This research works on- the problems and prospects of an intermediate buyer with a case study of sabiz supermarket are geared towards guiding supermarket and entrepreneurs.  The problems that called for this study include among others that most managements of supermarkets lack appropriate techniques for funding their businesses and competent hands are not readily employed to man the activities of the supermarkets.
The objectives of the study include among others to encourage the supermarket to develop appropriate techniques for funding their business and encouraging the supermarkets in keeping proper records.
The methodology used in the research which assisted in gathering data as well as oral interview.
In deed the major research findings include that the self-service system of supermarket enhances purchases in the supermarket and that the accounting system of the supermarket is not excellent.
It was recommended among others that management should make the supermarket roomy enough to accommodate the customers at each point in time and that the accounting system in the supermarket should be developed to excellence.

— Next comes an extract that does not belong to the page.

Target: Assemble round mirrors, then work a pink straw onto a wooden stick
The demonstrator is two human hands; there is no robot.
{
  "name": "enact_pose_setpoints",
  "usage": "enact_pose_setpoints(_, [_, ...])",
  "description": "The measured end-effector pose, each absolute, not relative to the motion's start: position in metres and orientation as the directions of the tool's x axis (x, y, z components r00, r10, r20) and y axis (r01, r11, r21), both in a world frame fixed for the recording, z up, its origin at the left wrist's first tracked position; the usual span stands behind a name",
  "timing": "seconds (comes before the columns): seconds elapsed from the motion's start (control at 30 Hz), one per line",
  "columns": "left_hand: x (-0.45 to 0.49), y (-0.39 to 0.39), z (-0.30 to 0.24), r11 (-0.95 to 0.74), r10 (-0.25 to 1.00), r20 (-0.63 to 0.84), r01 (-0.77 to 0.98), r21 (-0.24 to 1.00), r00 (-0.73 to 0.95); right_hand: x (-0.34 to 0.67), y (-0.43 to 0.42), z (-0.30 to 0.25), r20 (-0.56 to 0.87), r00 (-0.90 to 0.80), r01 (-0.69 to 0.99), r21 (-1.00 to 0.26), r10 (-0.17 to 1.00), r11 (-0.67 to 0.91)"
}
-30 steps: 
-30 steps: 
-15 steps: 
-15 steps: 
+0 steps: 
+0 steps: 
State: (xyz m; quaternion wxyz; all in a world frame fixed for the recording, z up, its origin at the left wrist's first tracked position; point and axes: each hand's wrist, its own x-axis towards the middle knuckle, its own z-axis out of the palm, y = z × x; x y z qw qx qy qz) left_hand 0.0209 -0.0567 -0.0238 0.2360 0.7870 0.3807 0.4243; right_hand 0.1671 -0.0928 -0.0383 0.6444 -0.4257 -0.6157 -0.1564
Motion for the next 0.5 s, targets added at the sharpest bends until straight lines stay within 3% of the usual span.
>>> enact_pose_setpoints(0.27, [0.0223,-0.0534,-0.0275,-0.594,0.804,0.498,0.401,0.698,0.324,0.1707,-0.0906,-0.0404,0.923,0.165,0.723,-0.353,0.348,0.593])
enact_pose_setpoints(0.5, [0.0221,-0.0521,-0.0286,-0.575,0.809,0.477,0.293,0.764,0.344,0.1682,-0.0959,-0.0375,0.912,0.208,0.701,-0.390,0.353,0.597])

It was however concluded that the supermarket sells those goods that meet the taste and demand of the location.

 

CHAPTER ONE

1.0 INTRODUCTION
1.1 BACKGROUND OF THE STUDY
Over the years, most enterprises especially the Sabiz supermarket ikeja have been subjects to high level unproductively, inefficiency and unpredictability, owing to the inability of the management of such enterprises to evaluate their problem to them with a view of proffering solution to them in a way that may have wonderful prospect
It was Ogu (2001:42) who maintained that “the supermarket is a large self service shop, smaller than a departmental store, which stores under one roof house hold items and foods items’. Reasoning in the same direction, Njokwu (1999:23) is of the opinion that “supermarkets are retail stores that sell only house hold goods. They usually operate on the principle of quick turnover of small profit margin.
Supermarkets mainly sell household goods and goods which are on daily demand, the goods are arranged in such a way as to encourage impulse buying, properly repacked with price tags. Baskets and trolleys are also provided to assist customers in picking the goods they want to buy”

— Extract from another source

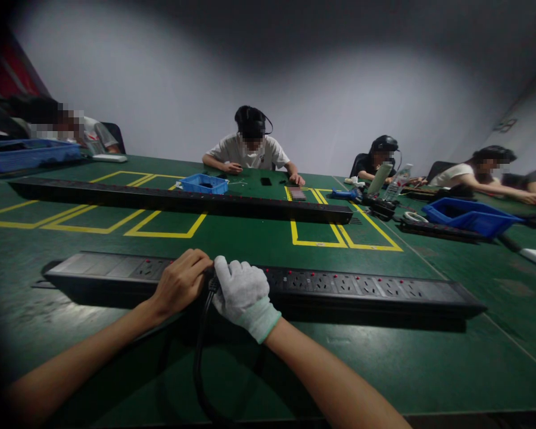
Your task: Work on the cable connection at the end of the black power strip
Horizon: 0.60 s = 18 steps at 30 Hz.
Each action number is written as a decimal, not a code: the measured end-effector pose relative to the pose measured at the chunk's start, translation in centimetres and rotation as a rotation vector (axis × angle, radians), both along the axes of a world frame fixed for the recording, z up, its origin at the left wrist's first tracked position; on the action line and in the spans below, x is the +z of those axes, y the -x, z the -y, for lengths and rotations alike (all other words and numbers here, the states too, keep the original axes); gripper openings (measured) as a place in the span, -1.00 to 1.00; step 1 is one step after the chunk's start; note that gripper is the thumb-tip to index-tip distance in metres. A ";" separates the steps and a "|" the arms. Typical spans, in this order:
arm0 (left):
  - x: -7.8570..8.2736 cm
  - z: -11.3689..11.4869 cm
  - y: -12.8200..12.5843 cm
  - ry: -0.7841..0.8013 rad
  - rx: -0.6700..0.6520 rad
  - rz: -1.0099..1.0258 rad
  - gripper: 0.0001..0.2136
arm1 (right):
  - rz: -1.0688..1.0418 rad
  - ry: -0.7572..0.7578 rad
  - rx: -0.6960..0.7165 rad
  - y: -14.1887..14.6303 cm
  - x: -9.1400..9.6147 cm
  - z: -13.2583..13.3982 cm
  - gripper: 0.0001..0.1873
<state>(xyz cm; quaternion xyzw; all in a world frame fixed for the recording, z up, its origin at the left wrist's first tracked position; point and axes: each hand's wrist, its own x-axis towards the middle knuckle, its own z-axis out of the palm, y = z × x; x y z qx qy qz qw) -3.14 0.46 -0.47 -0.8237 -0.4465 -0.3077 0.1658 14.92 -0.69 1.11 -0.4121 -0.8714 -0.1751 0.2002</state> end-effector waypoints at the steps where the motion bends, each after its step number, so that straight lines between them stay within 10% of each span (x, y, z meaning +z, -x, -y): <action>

Indeed, Anyanwu (2003: 68) assets that “counters are arranged in the supermarket in such a way and manner that customers are generally led back to the centre of the shop rather than to he exit door”. According to Anyanwu “supermarkets afford the customers lots of convenience as he can buy all his needs under one roof and the cheaper price offered, results not only in high turnover, but also in savings for the customers. Fewer assistants are required to run the supermarket due to its self-service system and customers are discriminated against in terms of prices charged for items bought every item has a price tag or label
However, Ibeto (1997:25) is of the view that “shop-lifting is rampant in supermarkets as customers walk around unguided and customers are denied the opportunity to ascertain alternative prices for the goods as the supermarket environment suggests one seller:”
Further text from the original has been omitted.